08. May 2026 Veröffentlicht | Aus dem Spanischen übersetzt

Yoshiyuki Tomino ist kein gewöhnlicher Schöpfer. Bekannt als Vater des modernen Mecha, revolutionierte er die japanische Animation, indem er das Konzept des Real Robot mit Mobile Suit Gundam einführte. Weit entfernt von den Blech-Superhelden erforschen seine Geschichten Krieg, Politik und die menschliche Evolution mit einer Rohheit, die nur wenige zu zeigen wagen. Sein persönliches Markenzeichen ist das Kill 'em All, eine Erzählphilosophie, bei der kein Charakter sicher ist.

Yoshiyuki Tomino, mit ernstem Blick, hält ein mit roter Tinte beflecktes Drehbuch. Dahinter liegt Mobile Suit Gundam besiegt in der Asche.

Die technische Entwicklung hinter dem Real Robot ⚙️

Vor Tomino waren Roboter unbesiegbare Helden. Er verwandelte sie in Kriegswerkzeuge mit Einschränkungen bei Energie, Munition und Wartung. In Gundam sind die Mobile Suits Maschinen mit technischen Fehlern und realistischen Betriebskosten. Diese technische Herangehensweise zwang die Drehbuchautoren, über die Kriegslogistik nachzudenken: Betankung, Reparaturen und Feldstrategie. Sogar das Design der Mechs mit ihren sichtbaren Gelenken und Zugangsklappen spiegelt eine industrielle Funktionalität wider, die eine ganze Generation von Ingenieuren und Designern der Anime-Industrie beeinflusste.

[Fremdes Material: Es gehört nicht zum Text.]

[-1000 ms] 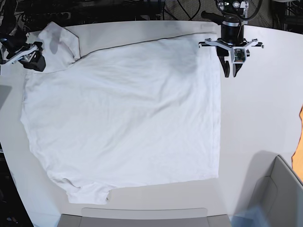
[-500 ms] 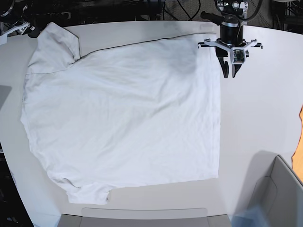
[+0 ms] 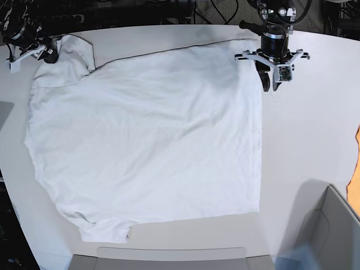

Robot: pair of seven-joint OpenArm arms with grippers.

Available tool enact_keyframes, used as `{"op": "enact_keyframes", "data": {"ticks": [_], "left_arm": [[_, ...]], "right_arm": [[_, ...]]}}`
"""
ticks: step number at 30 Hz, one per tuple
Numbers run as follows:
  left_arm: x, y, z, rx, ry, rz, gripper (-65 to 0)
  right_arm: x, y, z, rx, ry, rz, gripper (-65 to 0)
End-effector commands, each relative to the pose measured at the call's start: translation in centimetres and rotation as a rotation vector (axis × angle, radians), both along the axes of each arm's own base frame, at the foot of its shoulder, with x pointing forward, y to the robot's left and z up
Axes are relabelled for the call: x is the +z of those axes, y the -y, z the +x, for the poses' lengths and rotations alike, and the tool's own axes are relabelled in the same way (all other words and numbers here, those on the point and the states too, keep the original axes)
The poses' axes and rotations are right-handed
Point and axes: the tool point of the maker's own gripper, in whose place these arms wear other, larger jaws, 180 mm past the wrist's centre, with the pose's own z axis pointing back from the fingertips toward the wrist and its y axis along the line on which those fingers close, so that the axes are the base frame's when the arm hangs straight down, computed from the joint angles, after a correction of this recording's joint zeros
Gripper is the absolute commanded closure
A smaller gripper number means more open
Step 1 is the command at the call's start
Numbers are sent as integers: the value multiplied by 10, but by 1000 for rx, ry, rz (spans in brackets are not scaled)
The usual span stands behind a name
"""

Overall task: Fold the T-shirt properly
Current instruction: 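Grasp the shirt edge with both grippers at each shoulder corner, then lift the shoulder edge with both grippers and fold it over the shirt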

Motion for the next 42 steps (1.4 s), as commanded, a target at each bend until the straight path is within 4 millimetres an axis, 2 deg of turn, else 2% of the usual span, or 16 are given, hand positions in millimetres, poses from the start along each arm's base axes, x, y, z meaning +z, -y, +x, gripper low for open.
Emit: {"op": "enact_keyframes", "data": {"ticks": [1, 4, 8, 13, 19, 23, 25, 27, 32, 37, 40, 42], "left_arm": [[6, -10, -1, 47, 15, -51, -184], [-6, -27, -21, 182, -51, -288, -204], [-3, -47, -28, 208, -100, -397, -204], [-24, -34, -49, 164, -270, -510, -204], [-39, -19, -59, 122, -302, -630, -204], [-73, -28, -81, 176, -383, -657, -204], [-81, -30, -80, 192, -392, -668, -204], [-81, -28, -79, 190, -392, -675, -204], [-76, -5, -81, 127, -408, -695, -204], [-82, 35, -84, 38, -458, -738, -204], [-92, 36, -88, 51, -481, -747, -181], [-97, 34, -83, 61, -480, -750, -131]], "right_arm": [[-8, 0, -14, 26, -76, -13, -249], [-8, -1, -14, 32, -76, -16, -249], [-7, 1, -15, 30, -77, -18, -249], [-6, 1, -12, 33, -73, -21, -249], [-7, -2, -11, 45, -74, -16, -249], [-8, -4, -11, 52, -77, -14, -249], [-8, -4, -11, 51, -78, -13, -249], [-8, -5, -10, 54, -76, -14, -249], [-7, -5, -6, 54, -66, -13, -249], [-6, -6, 0, 55, -54, -11, -249], [-4, -6, 2, 57, -48, -13, -234], [-4, -12, 9, 78, -38, -9, -169]]}}
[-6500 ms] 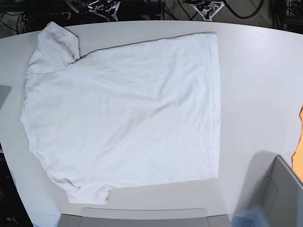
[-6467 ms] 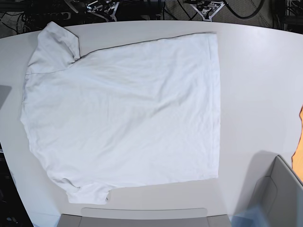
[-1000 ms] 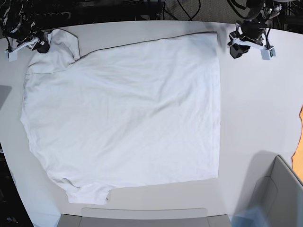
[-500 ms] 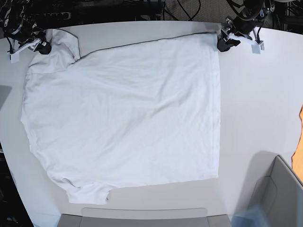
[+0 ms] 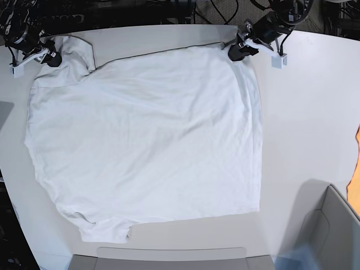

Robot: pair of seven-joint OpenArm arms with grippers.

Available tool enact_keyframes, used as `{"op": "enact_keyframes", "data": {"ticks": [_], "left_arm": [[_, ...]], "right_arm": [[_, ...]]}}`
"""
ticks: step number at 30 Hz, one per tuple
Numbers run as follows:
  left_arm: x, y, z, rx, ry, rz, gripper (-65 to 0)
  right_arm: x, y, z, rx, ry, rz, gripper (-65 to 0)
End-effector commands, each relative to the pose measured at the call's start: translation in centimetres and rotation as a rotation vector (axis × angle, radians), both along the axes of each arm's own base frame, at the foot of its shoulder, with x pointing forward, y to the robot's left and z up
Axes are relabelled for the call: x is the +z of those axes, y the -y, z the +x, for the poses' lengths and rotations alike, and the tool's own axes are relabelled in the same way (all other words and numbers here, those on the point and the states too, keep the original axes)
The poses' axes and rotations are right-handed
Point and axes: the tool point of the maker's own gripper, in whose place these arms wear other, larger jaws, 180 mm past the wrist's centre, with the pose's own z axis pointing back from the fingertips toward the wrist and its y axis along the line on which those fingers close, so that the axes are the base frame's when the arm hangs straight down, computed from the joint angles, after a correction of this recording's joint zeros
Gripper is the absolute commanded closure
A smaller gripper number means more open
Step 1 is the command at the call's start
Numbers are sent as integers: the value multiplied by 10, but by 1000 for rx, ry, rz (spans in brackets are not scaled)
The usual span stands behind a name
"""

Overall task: Fold the T-shirt properly
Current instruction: 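Lift the shoulder edge with both grippers and fold it over the shirt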

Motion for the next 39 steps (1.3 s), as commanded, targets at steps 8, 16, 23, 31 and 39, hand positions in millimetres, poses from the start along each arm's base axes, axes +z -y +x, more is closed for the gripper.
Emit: {"op": "enact_keyframes", "data": {"ticks": [8, 16, 23, 31, 39], "left_arm": [[-2, -43, -1, 66, -25, 109, 0], [41, -78, 2, 106, 64, 215, 0], [58, -75, 17, 93, 124, 226, 0], [77, -76, 71, 127, 208, 203, 0], [68, -90, 113, 233, 185, 153, 0]], "right_arm": [[30, -8, 16, 103, 49, -85, 0], [89, -16, 7, 149, 165, -228, 0], [102, -18, 5, 143, 192, -258, 0], [115, -3, 45, 162, 240, -405, 0], [110, -15, 89, 226, 253, -480, 0]]}}
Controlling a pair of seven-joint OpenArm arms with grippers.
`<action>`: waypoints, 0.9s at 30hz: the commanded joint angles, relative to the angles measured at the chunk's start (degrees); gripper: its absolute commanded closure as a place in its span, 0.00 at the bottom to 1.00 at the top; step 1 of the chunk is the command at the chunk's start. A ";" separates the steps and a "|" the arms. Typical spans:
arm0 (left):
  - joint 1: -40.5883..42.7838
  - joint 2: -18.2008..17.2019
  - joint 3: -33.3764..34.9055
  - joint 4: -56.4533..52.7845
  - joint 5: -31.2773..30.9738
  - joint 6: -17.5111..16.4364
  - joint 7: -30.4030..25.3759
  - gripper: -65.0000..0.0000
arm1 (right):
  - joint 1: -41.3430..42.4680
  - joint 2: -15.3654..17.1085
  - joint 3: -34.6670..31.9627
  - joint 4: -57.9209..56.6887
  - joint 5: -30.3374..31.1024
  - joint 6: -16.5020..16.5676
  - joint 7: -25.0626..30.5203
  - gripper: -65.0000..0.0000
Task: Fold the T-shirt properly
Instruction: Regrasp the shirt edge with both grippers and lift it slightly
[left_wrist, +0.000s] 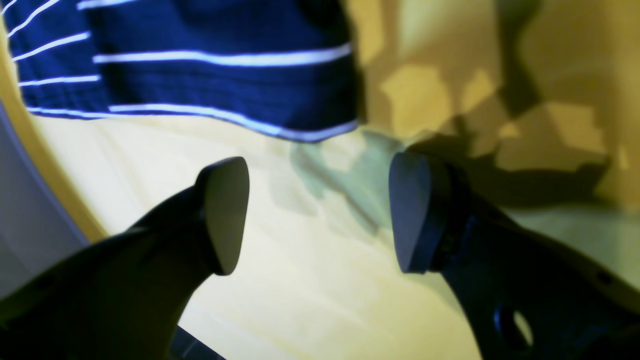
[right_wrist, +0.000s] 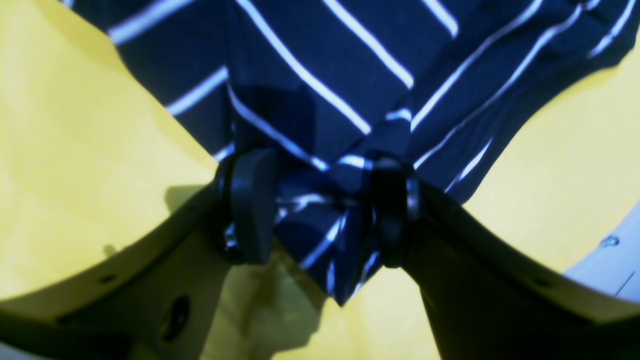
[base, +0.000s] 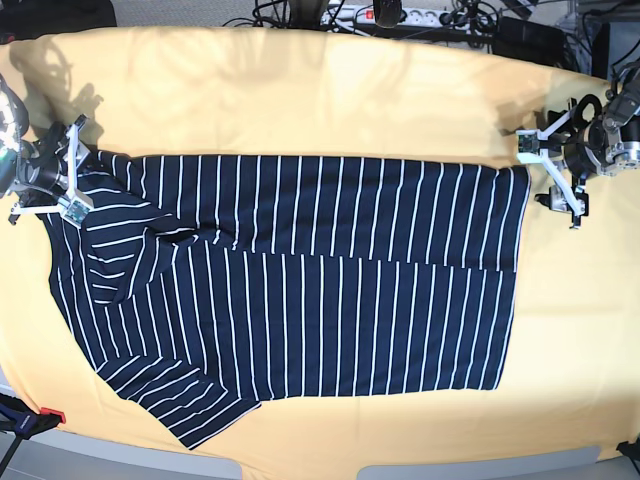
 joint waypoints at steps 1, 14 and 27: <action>-0.66 -1.55 -0.74 0.42 0.00 1.11 -1.33 0.32 | 0.63 1.66 0.79 0.61 -0.33 -0.44 0.24 0.49; -0.66 -0.90 -0.74 -1.11 3.58 2.89 -11.67 0.42 | 0.66 1.66 0.79 0.61 -2.19 -1.68 -0.26 0.49; -1.16 2.27 -0.72 -2.73 3.63 3.23 -13.11 0.48 | 0.66 1.66 0.79 0.61 -2.12 -1.66 -1.11 0.49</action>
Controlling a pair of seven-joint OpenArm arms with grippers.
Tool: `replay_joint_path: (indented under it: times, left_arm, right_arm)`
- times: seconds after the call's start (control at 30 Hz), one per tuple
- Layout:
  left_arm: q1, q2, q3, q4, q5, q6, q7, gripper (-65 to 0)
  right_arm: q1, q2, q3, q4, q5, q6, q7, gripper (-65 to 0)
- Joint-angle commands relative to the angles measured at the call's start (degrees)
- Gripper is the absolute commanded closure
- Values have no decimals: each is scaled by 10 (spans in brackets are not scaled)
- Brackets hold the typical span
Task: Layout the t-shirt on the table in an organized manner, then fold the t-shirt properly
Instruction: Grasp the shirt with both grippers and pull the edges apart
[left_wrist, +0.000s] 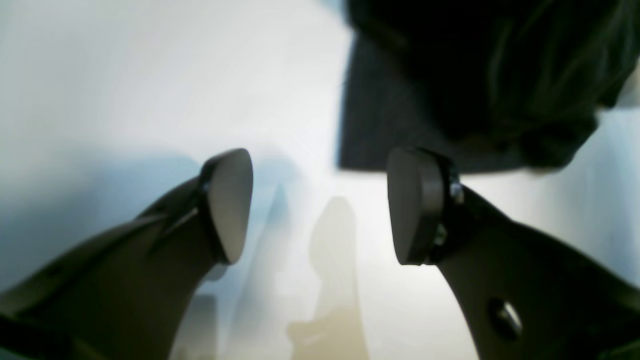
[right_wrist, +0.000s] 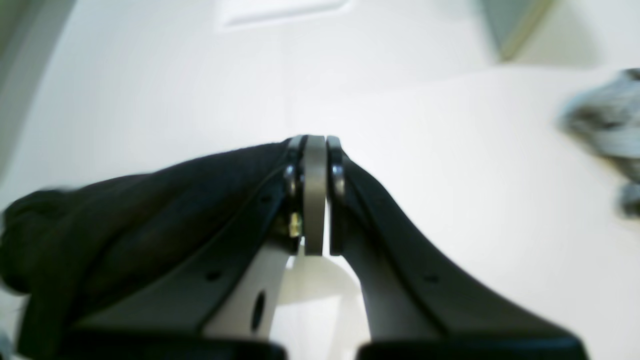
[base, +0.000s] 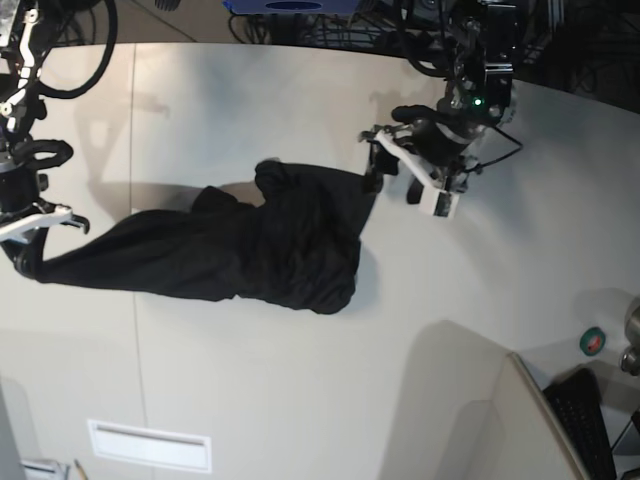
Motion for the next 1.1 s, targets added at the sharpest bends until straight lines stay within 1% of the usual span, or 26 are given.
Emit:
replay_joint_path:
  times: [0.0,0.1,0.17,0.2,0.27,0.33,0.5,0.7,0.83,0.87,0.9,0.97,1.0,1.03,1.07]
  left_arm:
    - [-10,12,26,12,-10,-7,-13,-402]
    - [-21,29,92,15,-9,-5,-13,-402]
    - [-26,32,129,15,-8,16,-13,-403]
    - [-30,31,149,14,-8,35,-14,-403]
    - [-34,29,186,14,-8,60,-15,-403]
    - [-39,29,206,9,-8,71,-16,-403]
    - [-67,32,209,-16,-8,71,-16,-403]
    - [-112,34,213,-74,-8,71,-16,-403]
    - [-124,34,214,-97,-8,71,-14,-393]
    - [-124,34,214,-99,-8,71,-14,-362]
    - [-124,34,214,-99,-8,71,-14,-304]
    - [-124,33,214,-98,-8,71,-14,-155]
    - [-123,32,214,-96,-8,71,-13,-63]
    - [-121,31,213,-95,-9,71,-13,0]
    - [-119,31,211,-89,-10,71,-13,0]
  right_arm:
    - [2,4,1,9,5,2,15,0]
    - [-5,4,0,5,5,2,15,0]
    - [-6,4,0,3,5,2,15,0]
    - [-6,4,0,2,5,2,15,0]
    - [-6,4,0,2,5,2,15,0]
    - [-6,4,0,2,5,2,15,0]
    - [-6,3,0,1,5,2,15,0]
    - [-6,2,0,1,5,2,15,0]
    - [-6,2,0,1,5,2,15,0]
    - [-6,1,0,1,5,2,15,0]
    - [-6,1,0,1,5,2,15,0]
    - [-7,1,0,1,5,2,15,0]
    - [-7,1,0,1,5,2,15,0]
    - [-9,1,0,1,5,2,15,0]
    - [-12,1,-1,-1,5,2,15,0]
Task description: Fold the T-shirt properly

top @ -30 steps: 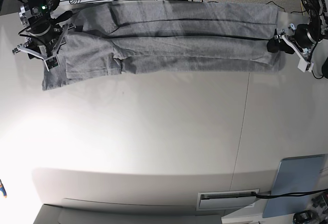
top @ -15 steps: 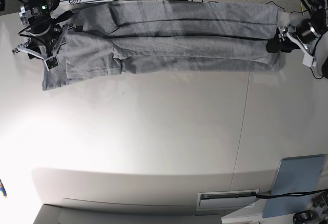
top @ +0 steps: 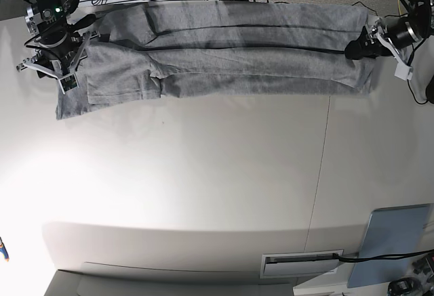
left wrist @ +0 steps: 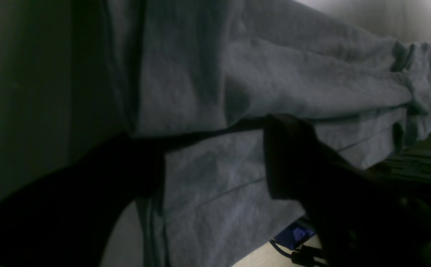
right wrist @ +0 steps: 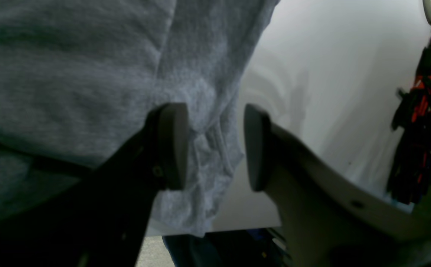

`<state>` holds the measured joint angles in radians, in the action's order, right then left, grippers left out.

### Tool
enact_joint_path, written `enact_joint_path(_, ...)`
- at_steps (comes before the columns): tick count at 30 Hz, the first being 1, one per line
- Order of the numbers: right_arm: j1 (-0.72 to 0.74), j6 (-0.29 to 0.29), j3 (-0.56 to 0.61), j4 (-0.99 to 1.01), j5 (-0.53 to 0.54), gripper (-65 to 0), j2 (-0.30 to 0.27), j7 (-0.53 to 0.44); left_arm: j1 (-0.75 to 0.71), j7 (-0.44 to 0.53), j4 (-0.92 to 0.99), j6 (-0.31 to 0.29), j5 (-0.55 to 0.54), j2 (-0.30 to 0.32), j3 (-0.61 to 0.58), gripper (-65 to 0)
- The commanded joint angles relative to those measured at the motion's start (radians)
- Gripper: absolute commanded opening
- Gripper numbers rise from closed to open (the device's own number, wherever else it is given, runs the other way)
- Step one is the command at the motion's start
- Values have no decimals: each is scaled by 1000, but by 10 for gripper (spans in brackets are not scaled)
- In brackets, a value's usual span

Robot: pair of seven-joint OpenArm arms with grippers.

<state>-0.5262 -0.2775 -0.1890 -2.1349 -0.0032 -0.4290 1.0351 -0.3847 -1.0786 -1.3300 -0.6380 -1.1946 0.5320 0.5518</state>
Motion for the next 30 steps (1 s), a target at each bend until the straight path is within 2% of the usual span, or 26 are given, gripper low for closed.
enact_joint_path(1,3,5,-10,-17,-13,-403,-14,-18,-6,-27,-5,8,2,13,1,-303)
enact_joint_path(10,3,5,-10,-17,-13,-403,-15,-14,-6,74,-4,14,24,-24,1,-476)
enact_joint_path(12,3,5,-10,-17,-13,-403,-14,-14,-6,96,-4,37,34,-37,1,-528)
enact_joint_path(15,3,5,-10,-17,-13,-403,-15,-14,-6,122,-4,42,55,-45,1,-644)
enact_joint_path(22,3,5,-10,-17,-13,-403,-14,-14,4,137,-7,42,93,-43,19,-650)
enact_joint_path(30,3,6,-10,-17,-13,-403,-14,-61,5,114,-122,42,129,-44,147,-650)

Wenn der Schöpfer Thanos spielt 💀

Tomino hat eine besondere Beziehung zu seinen Charakteren. Er erschafft sie, entwickelt sie und löscht sie aus, wenn man es am wenigsten erwartet. In Ideon ist das Ende so apokalyptisch, dass es wie ein Drehbuchentwurf nach einer schlechten Woche wirkt. Fans wissen, dass es, sich in einen Tomino-Charakter zu verlieben, wie der Kauf eines Gebrauchtwagens ist: Man weiß, dass etwas schiefgehen wird. Aber hey, zumindest hat die Tragödie Stil und lässt einen darüber nachdenken, ob der wahre Bösewicht nicht der Schöpfer selbst ist.